--- Available data ---
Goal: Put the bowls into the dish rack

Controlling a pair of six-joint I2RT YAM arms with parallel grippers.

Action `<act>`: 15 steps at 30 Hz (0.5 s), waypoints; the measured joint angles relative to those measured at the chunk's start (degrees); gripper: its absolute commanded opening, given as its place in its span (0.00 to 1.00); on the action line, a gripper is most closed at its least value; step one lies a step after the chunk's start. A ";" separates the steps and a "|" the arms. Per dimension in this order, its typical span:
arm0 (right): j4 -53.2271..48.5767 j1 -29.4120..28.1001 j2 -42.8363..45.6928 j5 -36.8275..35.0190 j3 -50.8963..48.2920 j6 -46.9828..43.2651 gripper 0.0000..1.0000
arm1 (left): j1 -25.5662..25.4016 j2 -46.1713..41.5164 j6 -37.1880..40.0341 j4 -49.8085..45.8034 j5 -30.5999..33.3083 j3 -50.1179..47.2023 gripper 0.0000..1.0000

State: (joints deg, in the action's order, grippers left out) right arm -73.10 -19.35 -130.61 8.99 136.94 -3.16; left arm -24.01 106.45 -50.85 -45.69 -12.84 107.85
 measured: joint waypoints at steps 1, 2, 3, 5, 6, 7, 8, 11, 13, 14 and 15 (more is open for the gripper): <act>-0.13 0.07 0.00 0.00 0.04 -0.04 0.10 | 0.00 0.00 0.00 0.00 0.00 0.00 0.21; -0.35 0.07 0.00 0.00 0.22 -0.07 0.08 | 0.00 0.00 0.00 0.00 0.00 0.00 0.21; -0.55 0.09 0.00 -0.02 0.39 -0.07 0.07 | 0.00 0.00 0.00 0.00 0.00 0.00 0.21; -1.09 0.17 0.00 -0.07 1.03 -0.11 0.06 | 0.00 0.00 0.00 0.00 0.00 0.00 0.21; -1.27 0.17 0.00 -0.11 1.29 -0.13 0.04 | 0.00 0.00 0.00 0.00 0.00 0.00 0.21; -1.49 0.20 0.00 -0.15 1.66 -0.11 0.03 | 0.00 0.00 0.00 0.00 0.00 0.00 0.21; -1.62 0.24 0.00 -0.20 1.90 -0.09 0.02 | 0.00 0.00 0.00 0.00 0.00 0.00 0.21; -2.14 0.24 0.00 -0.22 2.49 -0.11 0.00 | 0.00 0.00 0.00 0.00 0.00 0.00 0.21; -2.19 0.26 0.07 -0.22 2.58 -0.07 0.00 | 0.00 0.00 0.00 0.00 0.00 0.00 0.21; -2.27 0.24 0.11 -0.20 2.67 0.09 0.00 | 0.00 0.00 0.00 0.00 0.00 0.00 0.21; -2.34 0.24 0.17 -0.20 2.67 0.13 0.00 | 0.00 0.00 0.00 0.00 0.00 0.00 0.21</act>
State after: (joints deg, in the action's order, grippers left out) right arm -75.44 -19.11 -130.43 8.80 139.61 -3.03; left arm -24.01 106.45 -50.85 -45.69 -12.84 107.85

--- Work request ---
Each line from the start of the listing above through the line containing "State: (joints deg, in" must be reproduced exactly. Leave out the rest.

--- Written response ---
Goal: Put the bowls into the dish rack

Controlling a pair of six-joint I2RT YAM arms with parallel grippers.

Action `<act>`: 15 steps at 30 Hz (0.5 s), waypoints; the measured joint angles relative to those measured at the chunk's start (degrees); gripper: its absolute commanded opening, given as its place in its span (0.00 to 1.00); on the action line, a gripper is most closed at its least value; step one lies a step after the chunk's start. A ";" separates the steps and a "|" the arms. Per dimension in this order, its typical span:
arm0 (right): j4 -53.2271..48.5767 j1 -29.4120..28.1001 j2 -42.8363..45.6928 j5 -36.8275..35.0190 j3 -50.8963..48.2920 j6 -46.9828..43.2651 gripper 0.0000..1.0000
arm1 (left): j1 -25.5662..25.4016 j2 -46.1713..41.5164 j6 -37.1880..40.0341 j4 -49.8085..45.8034 j5 -30.5999..33.3083 j3 -50.1179..47.2023 gripper 0.0000..1.0000

State: (joints deg, in the action's order, grippers left out) right arm -73.10 -19.35 -130.61 8.99 136.94 -3.16; left arm -24.01 106.45 -50.85 -45.69 -12.84 107.85

There is no more to the output, and the exercise is done.